## DATA EXTRACT
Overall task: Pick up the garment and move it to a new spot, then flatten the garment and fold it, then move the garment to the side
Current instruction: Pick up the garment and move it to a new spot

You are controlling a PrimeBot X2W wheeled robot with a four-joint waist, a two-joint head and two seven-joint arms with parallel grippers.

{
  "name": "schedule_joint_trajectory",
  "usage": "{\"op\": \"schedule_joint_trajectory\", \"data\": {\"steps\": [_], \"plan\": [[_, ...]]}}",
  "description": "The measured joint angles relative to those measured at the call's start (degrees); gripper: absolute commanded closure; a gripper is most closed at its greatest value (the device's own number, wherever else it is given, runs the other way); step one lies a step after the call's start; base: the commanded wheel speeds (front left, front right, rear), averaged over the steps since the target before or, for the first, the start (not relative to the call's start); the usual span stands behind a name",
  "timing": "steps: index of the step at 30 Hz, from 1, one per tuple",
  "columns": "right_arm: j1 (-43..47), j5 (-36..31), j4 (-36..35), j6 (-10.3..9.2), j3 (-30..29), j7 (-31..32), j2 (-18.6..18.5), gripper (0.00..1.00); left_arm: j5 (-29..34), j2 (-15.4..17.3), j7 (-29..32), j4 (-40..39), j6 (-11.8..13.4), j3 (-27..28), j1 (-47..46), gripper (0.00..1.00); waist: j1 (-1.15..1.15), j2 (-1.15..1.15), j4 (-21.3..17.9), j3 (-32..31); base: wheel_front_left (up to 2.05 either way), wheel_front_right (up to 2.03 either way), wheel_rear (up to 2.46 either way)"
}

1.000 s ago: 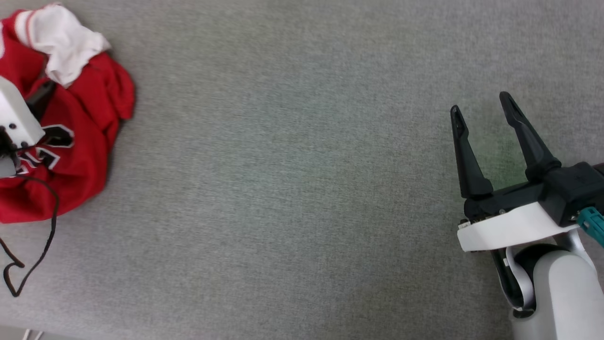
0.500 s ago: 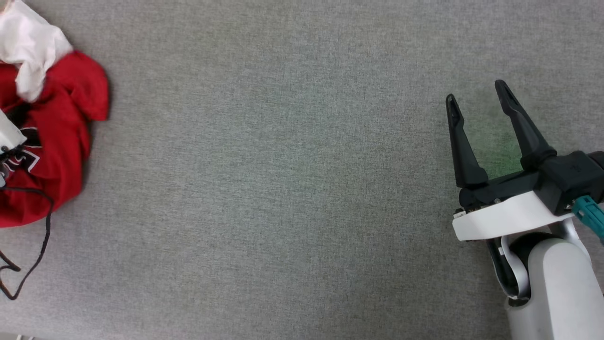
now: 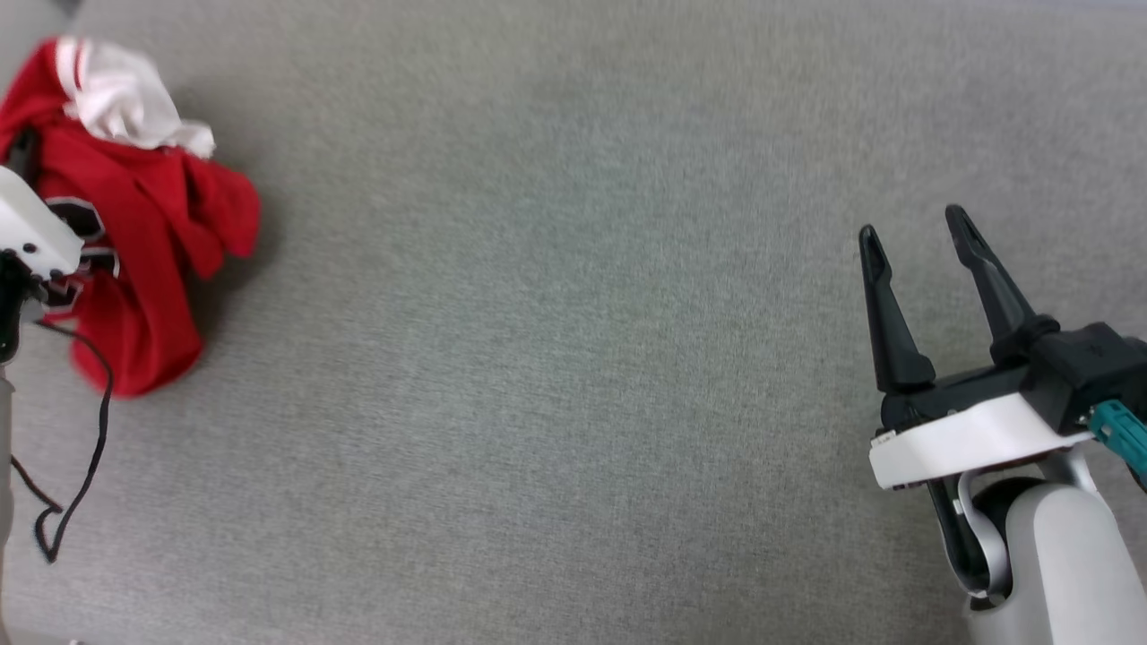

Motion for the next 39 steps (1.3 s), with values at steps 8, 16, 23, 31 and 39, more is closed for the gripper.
{"op": "schedule_joint_trajectory", "data": {"steps": [8,16,23,31,39], "plan": [[3.39,1.78,1.25,0.00,-1.59,-0.67,0.00,0.00,4.05,-2.12,-14.79,-2.90,2.48,-1.21,0.42,1.00,0.00,0.00,0.39,-7.45,0.00,0.00,0.00],[7.42,2.88,1.70,0.00,-3.02,-0.75,0.02,0.00,5.65,-5.80,-21.82,-10.92,5.35,-2.47,5.97,1.00,-0.01,0.00,-2.42,-13.83,0.00,0.00,0.00],[10.53,3.58,0.99,0.00,-3.93,0.29,-0.01,0.00,6.41,-11.09,-23.06,-23.36,7.44,-5.56,14.12,1.00,-0.01,0.00,-8.36,-16.93,0.00,0.00,0.00],[11.56,3.79,-0.96,0.00,-4.19,1.51,0.00,0.00,5.94,-17.69,-21.02,-35.01,8.02,-11.82,23.19,1.00,-0.01,0.00,-15.67,-17.48,0.00,0.00,0.00],[11.49,5.39,-0.99,0.00,-3.44,0.62,-0.01,0.00,6.34,-22.07,-17.97,-37.99,8.26,-19.37,31.50,1.00,-0.01,0.00,-20.42,-13.49,0.00,0.00,0.00]]}}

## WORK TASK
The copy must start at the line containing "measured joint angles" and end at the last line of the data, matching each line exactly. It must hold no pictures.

## YOUR SOLUTION
  "description": "The measured joint angles relative to those measured at the call's start (degrees); gripper: absolute commanded closure; a gripper is most closed at its greatest value (the device's own number, wherever else it is given, runs the other way); step one lies a step after the call's start; base: the commanded wheel speeds (front left, front right, rear), averaged over the steps since the target before or, for the first, the start (not relative to the call's start); the usual span stands behind a name",
  "timing": "steps: index of the step at 30 Hz, from 1, one per tuple",
  "columns": "right_arm: j1 (-43..47), j5 (-36..31), j4 (-36..35), j6 (-10.3..9.2), j3 (-30..29), j7 (-31..32), j2 (-18.6..18.5), gripper (0.00..1.00); left_arm: j5 (-29..34), j2 (-15.4..17.3), j7 (-29..32), j4 (-40..39), j6 (-11.8..13.4), j3 (-27..28), j1 (-47..46), gripper (0.00..1.00); waist: j1 (-1.15..1.15), j2 (-1.15..1.15), j4 (-21.3..17.9), j3 (-32..31); base: wheel_front_left (up to 2.05 either way), wheel_front_right (up to 2.03 either way), wheel_rear (up to 2.46 either way)"
}

1.000 s ago: 
0.500 s ago: 
now: 

Motion for the next 39 steps (1.3 s), with values at steps 8, 16, 23, 31 and 39, more is closed for the gripper.
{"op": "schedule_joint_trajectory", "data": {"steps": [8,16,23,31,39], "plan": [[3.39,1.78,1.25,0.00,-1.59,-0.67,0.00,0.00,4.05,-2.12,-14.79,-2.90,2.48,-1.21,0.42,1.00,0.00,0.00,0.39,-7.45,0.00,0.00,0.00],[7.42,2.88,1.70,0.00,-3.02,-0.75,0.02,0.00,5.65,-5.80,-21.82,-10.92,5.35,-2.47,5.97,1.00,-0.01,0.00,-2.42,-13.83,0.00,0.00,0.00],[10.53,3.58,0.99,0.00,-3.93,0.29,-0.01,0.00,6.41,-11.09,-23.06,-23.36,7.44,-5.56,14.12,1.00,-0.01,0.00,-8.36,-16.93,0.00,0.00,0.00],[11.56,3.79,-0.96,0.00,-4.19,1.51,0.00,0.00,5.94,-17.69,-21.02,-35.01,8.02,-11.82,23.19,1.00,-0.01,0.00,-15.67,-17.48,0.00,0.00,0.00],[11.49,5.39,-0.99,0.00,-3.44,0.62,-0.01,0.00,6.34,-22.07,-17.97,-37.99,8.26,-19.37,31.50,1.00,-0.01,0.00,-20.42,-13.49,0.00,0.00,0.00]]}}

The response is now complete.